Reading Specialist — Early Childhood and Elementary, OR Elementary and Middle Level OR Middle and High School

The following requirements must be met:

(1) Foundational Knowledge and Dispositions

(a) Knowledge of psychological, sociological, linguistic and anthropological foundations of reading and writing processes and instruction.

(b) Knowledge of reading research and histories of reading.

(c) Knowledge of language development and reading acquisition and the variations related to culture and linguistic diversity.

(d) Knowledge of the major components of reading (phonemic awareness, word identification and phonics, vocabulary and background knowledge, fluency, comprehension strategies and motivation) and how they are integrated in fluent reading.

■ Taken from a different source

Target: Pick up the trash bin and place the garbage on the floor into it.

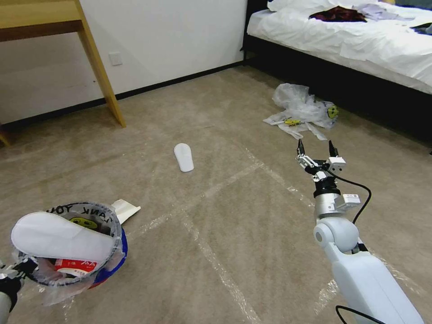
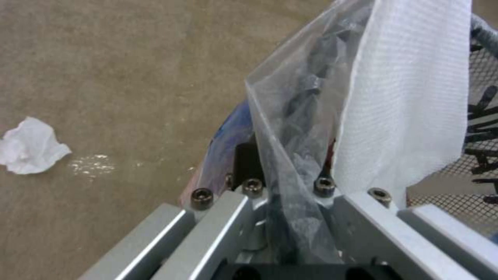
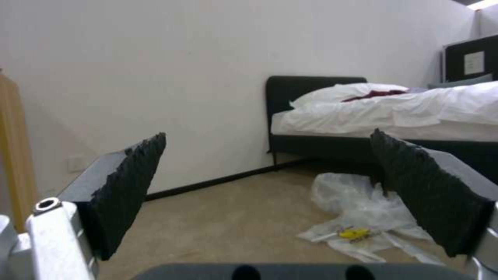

(e) Display dispositions related to reading and the teaching of reading.

(2) Instructional Strategies and Curriculum Materials

(a) Use key instructional grouping options (individual, small-group, whole-class, computer-based.)

(b) Use a wide range of instructional practices, including technology-based practices that promote reading and/or writing across the curriculum.

(c) Use a wide range of curriculum materials in effective reading instruction for learners at various stages of reading and writing development and from different cultural and linguistic backgrounds including English language learners.

(d) Plan and use appropriate practices, including technology-based practices in effective reading instruction for learners at various stages of reading and writing development and from different cultural and linguistic backgrounds including English language learners.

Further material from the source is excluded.